Nettles have been eaten in many cultures around the world and used for their medicinal properties, and my goodness, after doing some research there doesn't seem to be much nettles can't help with! 

I won't go into detail here, suffice to say nettles have extraordinary nutritional value, packed with A, C and B vitamins.
According to Francois Couplan the French ethnobotanist, nettles have three times more iron than spinach, seven times more vitamin C than oranges, calcium rivalling that of cheese and a protein content on a par with soya beans.

 In effect, nettle has 3 times more nutrient density than anything you would buy in the shops, and it grows literally everywhere for free!

Best eaten in spring, although it can be harvested from shady areas later in the summer, and long associated with health and vitality, nettle leaves can be steamed, dried, used in soup, teas, used like spinach and blitzed into this fabulous pesto recipe!

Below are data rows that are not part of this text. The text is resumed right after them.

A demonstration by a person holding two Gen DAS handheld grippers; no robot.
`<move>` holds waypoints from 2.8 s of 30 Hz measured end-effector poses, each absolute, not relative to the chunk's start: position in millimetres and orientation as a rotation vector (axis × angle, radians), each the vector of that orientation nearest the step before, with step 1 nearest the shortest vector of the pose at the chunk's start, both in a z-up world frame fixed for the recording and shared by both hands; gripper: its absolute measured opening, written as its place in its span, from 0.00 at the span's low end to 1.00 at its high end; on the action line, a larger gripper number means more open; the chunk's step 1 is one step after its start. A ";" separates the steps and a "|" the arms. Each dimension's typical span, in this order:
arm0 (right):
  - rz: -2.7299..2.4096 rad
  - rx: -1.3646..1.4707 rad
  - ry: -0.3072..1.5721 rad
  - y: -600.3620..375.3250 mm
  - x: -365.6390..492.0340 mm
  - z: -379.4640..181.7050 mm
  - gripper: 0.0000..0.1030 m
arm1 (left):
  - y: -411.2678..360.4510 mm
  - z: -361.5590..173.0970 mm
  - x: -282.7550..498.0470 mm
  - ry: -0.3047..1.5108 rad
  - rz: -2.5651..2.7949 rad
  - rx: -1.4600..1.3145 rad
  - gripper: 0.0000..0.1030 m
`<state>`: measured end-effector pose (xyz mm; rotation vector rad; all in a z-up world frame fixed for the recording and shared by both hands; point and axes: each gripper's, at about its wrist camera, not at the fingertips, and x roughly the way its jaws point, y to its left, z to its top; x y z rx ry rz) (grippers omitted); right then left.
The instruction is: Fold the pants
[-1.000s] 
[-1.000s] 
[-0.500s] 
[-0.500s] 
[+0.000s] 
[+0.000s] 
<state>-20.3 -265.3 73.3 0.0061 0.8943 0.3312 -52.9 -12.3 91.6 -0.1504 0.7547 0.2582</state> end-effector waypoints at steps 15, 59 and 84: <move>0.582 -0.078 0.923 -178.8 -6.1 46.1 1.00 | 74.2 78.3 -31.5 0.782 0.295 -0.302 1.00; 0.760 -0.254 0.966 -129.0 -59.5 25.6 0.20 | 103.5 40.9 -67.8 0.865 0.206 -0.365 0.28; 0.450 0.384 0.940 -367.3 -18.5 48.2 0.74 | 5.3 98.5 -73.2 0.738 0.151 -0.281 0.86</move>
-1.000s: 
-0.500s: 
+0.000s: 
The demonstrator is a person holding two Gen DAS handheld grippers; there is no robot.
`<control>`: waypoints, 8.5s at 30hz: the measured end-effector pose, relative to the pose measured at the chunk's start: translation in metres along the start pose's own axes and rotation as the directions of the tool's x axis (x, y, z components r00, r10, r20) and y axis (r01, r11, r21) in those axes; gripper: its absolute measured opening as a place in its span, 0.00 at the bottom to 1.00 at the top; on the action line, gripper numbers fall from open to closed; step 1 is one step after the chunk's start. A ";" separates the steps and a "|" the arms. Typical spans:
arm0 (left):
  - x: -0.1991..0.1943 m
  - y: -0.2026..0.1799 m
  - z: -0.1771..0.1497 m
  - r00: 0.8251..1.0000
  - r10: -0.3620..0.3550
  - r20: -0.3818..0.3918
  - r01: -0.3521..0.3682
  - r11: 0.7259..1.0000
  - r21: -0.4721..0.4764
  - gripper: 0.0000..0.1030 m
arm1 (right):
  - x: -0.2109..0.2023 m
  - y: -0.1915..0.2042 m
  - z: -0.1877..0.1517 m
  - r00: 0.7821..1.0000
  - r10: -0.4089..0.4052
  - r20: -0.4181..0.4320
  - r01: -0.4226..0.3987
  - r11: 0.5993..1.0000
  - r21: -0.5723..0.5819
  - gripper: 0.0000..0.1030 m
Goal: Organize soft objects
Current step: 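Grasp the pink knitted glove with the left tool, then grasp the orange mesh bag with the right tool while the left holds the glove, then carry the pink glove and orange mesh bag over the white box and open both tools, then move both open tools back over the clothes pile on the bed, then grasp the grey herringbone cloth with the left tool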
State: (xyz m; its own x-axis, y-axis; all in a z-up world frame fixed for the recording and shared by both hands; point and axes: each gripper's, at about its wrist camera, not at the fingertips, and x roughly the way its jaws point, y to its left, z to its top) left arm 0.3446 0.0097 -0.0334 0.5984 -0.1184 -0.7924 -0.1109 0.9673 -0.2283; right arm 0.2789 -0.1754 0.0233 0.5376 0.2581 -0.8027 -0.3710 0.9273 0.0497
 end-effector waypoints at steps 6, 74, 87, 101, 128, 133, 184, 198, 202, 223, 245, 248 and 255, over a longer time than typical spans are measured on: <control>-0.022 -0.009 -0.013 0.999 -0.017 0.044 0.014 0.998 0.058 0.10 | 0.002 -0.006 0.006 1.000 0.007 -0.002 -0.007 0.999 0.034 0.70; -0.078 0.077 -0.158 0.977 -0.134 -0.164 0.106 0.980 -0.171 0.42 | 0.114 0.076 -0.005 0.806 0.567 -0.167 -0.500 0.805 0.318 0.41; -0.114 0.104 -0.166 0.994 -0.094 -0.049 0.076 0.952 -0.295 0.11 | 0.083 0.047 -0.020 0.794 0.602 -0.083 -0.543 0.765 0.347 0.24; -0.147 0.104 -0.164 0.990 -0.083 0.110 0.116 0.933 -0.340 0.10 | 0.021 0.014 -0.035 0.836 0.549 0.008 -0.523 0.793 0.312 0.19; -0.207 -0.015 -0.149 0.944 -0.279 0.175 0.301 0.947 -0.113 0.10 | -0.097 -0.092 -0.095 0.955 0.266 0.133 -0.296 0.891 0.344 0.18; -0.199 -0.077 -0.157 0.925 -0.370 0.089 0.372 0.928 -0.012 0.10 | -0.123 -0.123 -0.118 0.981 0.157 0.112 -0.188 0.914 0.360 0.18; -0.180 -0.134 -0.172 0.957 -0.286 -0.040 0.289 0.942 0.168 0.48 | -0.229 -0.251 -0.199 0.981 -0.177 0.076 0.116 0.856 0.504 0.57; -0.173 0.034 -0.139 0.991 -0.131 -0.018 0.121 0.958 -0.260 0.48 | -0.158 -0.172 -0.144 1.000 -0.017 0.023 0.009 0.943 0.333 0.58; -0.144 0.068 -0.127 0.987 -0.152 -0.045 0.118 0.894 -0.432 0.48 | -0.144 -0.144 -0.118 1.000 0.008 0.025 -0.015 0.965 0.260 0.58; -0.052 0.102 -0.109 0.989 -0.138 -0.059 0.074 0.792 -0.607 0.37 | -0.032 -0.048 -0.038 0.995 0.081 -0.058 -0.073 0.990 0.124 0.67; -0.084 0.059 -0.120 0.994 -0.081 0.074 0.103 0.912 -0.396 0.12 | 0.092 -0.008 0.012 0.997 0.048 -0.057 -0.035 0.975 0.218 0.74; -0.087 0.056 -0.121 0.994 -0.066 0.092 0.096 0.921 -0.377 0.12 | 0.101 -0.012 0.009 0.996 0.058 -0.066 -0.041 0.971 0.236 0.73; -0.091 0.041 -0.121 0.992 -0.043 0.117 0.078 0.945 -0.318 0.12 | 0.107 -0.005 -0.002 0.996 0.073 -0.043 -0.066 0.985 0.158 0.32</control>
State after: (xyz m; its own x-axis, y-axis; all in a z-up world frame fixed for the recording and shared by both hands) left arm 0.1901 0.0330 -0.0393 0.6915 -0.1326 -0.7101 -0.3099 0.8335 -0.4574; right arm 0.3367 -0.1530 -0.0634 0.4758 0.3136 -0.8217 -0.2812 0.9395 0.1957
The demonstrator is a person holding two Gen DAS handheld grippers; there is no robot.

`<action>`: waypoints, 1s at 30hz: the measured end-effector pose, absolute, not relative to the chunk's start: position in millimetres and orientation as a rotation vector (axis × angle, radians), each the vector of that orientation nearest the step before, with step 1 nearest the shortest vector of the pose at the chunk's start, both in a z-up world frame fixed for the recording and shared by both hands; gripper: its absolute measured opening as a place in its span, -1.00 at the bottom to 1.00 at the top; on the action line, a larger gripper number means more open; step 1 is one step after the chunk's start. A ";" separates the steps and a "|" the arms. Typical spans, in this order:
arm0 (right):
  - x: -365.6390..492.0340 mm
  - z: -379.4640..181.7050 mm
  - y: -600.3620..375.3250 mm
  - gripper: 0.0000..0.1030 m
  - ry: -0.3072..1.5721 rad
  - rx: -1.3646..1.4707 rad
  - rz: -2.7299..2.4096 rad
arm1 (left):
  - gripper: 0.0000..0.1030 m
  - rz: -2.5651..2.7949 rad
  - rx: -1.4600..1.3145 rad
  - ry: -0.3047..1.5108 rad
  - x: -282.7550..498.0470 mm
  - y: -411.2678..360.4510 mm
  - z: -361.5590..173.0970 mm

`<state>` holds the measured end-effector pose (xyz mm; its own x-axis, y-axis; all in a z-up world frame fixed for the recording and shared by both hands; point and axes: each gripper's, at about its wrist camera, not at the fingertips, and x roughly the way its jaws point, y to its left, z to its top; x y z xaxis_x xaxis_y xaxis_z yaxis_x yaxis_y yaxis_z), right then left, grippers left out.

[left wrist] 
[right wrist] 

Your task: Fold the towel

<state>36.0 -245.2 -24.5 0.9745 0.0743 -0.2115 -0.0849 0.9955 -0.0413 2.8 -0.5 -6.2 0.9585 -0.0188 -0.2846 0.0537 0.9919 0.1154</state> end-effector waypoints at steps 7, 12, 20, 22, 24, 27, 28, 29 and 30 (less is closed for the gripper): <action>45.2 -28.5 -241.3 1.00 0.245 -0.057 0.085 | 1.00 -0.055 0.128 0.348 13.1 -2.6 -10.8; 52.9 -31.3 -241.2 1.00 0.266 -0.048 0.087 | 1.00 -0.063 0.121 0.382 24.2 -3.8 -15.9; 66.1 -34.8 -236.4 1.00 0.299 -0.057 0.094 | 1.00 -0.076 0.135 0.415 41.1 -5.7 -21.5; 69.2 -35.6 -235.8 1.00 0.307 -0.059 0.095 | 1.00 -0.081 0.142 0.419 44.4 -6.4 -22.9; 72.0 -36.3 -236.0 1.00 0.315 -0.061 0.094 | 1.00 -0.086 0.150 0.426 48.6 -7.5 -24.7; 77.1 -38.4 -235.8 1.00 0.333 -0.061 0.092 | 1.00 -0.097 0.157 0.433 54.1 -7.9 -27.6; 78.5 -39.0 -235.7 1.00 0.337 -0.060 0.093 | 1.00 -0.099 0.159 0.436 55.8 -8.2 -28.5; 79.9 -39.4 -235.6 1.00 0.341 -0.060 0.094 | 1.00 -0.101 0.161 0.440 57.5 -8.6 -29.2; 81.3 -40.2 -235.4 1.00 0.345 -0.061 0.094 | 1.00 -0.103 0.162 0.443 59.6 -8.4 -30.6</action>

And better still later in the summer when the leaves aren't so vibrant the seeds can be harvested, dried and used all year round as a pick me up and nutrient boost!

There is nutrient dense food literally under our noses and most of us either ignore it or destroy it! Well not me, I am harnessing the awesome power of nature and reaping the benefits!

There is no time like now to support our immune system, and no better way of increasing diversity in our gut microbiome by eating seasonally foraged greens!

I am stating the obvious here but nettles will sting you so wear gloves and take a pair of scissors to snip the tops of the nettles. Don't pick any of the older leaves just the young growth at the top. Also pick away from traffic pollution, grass verges or areas likely to have been sprayed with chemicals, and avoid nettles at dog level which may well have been peed on!

So this pesto recipe is vegan, nutritional yeast flakes and lemon juice replace the cheese, nuts and seeds provide protein and fibre and olive oil gives a good dose of omega 3. Feel free to mix up the types of nuts and seeds you use, according to what you have available. Hazelnuts, brazil nuts, walnuts, almonds, pine nuts, pumpkin seeds, sunflower seeds, linseeds and sesame seeds all work well.

I added the zest of a lemon too since the zest contains loads of polyphenols, vitamins and minerals, which our gut bacteria love, and most folks throw it away

Here is the recipe

Ingredients
  • colander full of young nettle tops
  • 45g nuts
  • 45g seeds
  • 2 tablespoon nutritional yeast flakes
  • 3 cloves of garlic or fermented garlic
  • 1/2 tsp salt & freshly ground black pepper
  • 2 tablespoons lemon juice
  • 1/2 cup olive oil, extra virgin olive oil or rapeseed oil
  • 1/4 tsp chilli flakes (optional)

Method
  1. Wash the nettles then add to a large pot of boiling water, boil for 2 minutes.
  2. Drain and refresh in cold water
  3. Squeeze out as much water as you can. I put the nettles in a clean tea towel and twisted the towel to wring the excess water out. You could also spin them in a salad spinner.
  4. Add nuts, seeds, nutritional yeast, lemon juice and garlic to a food processor and blitz to a grainy texture.
  5. Add drained nettles and pulse a few times.
  6. With the food processor still running, drizzle in the olive oil until the pesto is your desired consistency. You may need more or less than 1/2 cup stated in the recipe.
  7. Check seasoning and add more lemon juice, salt or pepper to your taste.
  8. Transfer to a glass jar and store in the fridge for up to a week.
  9. Use as any other pesto.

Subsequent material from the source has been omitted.